Although Novak wrote the majority of the episode, Jennifer Celotta and Paul Lieberstein were actually the ones who came up with the graveyard scene in the end. The original song for Michael to sing was going to be a parody of "Candle in the Wind" by Elton John. Elton John however, refused to give The Office permission to use the song, because 30 Rock had requested permission for a parody of "Candle in the Wind" that offended Elton John, and he did not want to have his song parodied again. So then, the writers wrote parodies of "Legs" by ZZ Top and "Ruby Tuesday" by The Rolling Stones, but eventually "American Pie" by Don McLean cleared, so the writers went with it.

==Cultural references==
Michael calls Oscar Martinez (Oscar Nunez) an "Oscar Mayer Wiener Lover", a reference to both the sausage of the same name, as well as Oscar's homosexuality. Andy and Kevin hold a meeting with the head of the "Five Families" of the office building, a reference to the New York City American Mafia "Five Families". Michael later tries to call a "hot and juicy redhead" named Wendy, but it turns out it was the number for Wendy's, the fast-food restaurant.

== Reception ==
"Chair Model" first aired on NBC on April 17, 2008. The episode received 5.8/9 percent share in the households demographic in the Nielsen ratings. This means that 5.8 percent of all households watched the episode, and nine percent had their televisions tuned to the channel at any point. The episode was watched by 9.86 million viewers total, as well as 6.49 million viewers in the 18–49 demographic.

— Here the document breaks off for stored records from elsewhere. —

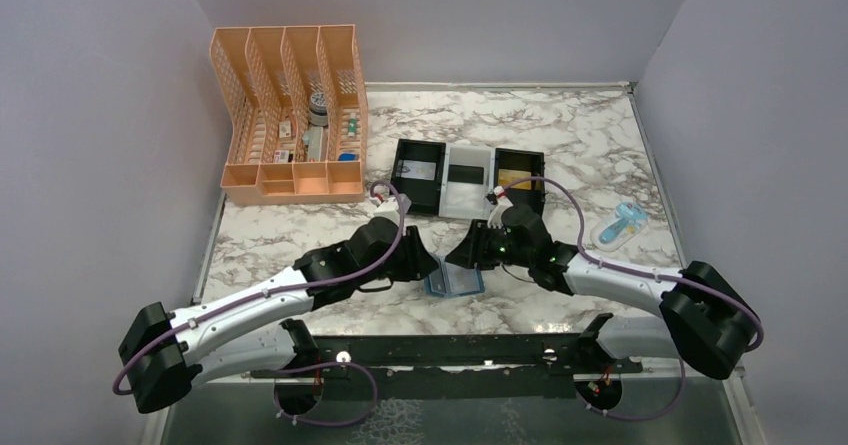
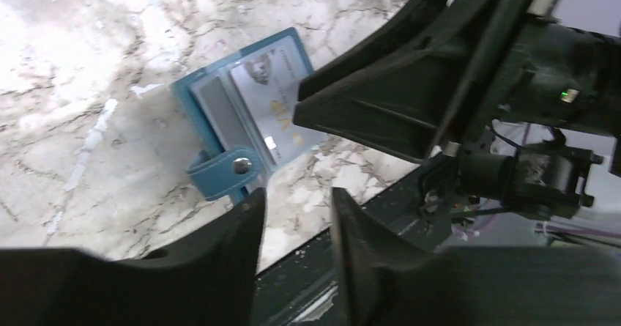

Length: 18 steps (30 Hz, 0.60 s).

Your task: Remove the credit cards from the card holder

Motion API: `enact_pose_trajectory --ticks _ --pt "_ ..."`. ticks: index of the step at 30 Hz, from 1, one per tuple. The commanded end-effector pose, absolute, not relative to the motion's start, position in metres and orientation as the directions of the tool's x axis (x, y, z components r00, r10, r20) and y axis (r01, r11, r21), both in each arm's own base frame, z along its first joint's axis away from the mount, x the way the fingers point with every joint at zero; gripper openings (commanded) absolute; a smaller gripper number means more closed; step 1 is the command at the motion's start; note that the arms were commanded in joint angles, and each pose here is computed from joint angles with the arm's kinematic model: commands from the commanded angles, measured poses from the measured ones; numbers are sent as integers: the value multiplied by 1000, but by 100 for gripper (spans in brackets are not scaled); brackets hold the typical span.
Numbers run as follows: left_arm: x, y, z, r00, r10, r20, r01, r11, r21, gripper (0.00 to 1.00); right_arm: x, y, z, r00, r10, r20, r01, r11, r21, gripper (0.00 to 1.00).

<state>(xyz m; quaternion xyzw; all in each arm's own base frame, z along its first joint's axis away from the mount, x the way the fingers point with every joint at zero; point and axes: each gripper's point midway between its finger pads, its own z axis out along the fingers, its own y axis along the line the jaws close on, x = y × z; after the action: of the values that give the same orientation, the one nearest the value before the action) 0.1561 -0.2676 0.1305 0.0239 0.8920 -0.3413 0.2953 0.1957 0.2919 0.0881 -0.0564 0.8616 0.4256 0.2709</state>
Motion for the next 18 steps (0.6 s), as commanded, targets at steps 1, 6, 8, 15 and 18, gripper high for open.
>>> enact_pose_trajectory --ticks 1,6,8,15,18 --pt "148 -286 149 -848 -116 -518 293 712 -638 31 208 283 95 -810 178 -559 -310 679 666 34" --pt "143 -295 138 -867 -70 -494 301 716 -630 25 211 274 97 -795 202 -572 -287 706 648 33" --pt "140 -297 133 -872 -44 -487 311 718 -622 25 212 271 97 -789 215 -575 -274 715 643 33" --pt "137 -300 106 -886 35 -462 325 757 -567 26 212 275 99 -796 216 -565 -276 702 656 33" --pt "143 -288 83 -889 46 -456 291 825 -484 26 208 281 102 -814 190 -550 -292 684 668 33"
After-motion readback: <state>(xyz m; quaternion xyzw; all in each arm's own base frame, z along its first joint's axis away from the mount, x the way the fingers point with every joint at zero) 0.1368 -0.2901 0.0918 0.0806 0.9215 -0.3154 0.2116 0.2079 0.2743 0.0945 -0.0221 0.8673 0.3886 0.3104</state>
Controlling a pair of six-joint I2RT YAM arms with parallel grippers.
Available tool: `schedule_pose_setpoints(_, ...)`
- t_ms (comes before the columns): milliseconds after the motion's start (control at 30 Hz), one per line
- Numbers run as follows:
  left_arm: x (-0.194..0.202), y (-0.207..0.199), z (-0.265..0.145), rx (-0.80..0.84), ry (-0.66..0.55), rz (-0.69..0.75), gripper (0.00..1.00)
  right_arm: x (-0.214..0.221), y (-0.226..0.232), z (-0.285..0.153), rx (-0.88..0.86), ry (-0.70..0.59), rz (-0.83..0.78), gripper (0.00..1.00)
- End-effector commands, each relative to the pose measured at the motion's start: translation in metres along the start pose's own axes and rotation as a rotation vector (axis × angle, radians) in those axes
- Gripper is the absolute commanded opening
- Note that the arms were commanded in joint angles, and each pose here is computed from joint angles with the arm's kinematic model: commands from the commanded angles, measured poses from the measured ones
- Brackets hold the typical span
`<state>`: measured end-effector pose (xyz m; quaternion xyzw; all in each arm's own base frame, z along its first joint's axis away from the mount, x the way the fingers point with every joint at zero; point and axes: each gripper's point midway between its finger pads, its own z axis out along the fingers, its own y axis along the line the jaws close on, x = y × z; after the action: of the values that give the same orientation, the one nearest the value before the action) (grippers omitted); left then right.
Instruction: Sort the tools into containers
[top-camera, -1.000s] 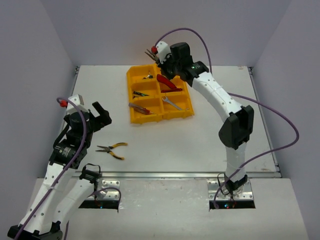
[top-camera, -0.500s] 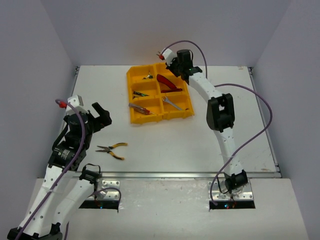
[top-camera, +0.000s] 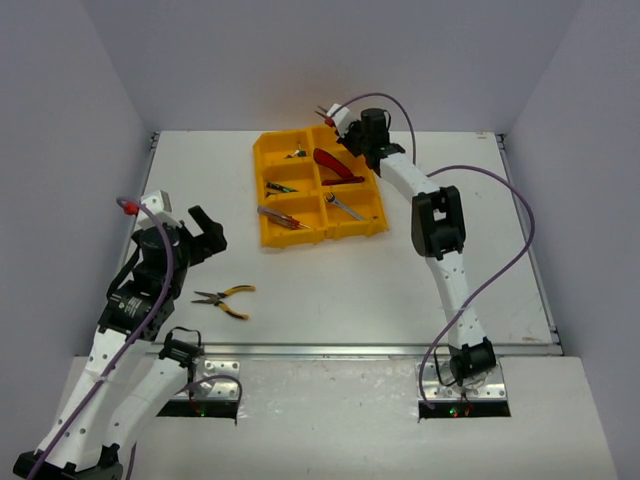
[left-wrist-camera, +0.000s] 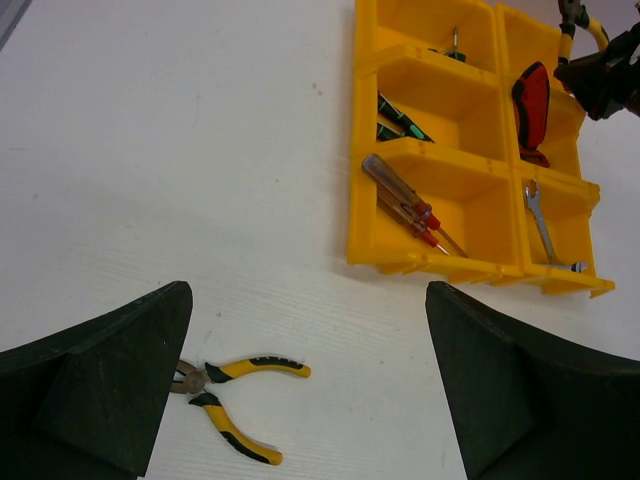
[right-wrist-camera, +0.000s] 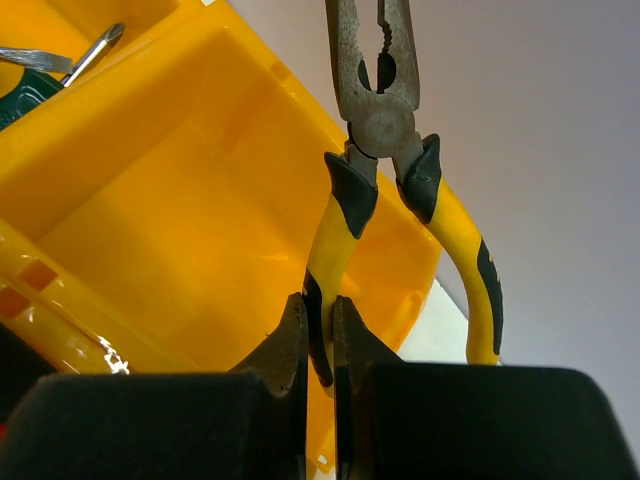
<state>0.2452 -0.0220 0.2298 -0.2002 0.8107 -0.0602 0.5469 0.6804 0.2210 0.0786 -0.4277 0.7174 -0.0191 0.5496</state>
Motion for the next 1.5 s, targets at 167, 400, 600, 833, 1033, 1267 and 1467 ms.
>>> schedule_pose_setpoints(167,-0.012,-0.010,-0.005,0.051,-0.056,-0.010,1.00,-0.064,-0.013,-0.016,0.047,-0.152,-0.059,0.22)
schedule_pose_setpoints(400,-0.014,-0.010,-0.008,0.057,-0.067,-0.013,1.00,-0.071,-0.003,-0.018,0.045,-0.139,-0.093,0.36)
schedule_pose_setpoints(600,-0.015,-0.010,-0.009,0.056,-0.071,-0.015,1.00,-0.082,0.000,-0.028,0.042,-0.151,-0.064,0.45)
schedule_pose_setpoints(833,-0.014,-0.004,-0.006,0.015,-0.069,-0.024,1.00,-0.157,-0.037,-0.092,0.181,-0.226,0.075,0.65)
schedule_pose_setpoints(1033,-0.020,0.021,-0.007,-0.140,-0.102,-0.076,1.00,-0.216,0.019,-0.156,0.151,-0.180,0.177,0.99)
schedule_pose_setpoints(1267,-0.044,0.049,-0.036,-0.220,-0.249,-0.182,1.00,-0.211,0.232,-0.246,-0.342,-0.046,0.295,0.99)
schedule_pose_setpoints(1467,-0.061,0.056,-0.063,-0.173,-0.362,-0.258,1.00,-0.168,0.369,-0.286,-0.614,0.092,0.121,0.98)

"Chair Model" was generally well received by critics, although some fans were alienated by the darkness of the episode. Nathan Rabin of The A.V. Club gave the episode a moderately positive review and awarded it a "B+". He noted that the episode "fell on the wrong side of the funny/creepy divide for a lot of Office fans", but that he enjoyed the entry, calling the grave scene "unexpectedly sweet". He also enjoyed the maturation of Andy, describing him as "coming into his own [and becoming] something more than just a foil for Dwight". M. Giant of Television Without Pity awarded the episode an "A". BuddyTV senior writer Oscar Dahl wrote that "The Office is sharp as ever" and Jim's saying that he was going to propose was "a big time moment in the Jim/Pam story". Dahl also praised the parking lot storyline, saying "what started as merely a joke (Kevin was dumped), became a feel-good moment."

IGNs Travis Fickett said that Michael falling in love with the chair model was "a hysterical turn and highlights just how deluded Michael—and Dwight—can be". Fickett was critical of the "parking" storyline, saying that it was "a bit over the top and runs a bit thin", but he did think that the scene at the end with Kevin was "a sweet and genuine moment". Aubry D'Arminio of Entertainment Weekly stated that, in relation to the previous episode "Dinner Party", "Last night's show took another approach. Don't get me wrong. It was a blinder—but a totally different animal, so to speak." D'Arminio went on to praise the dual plots of the episode.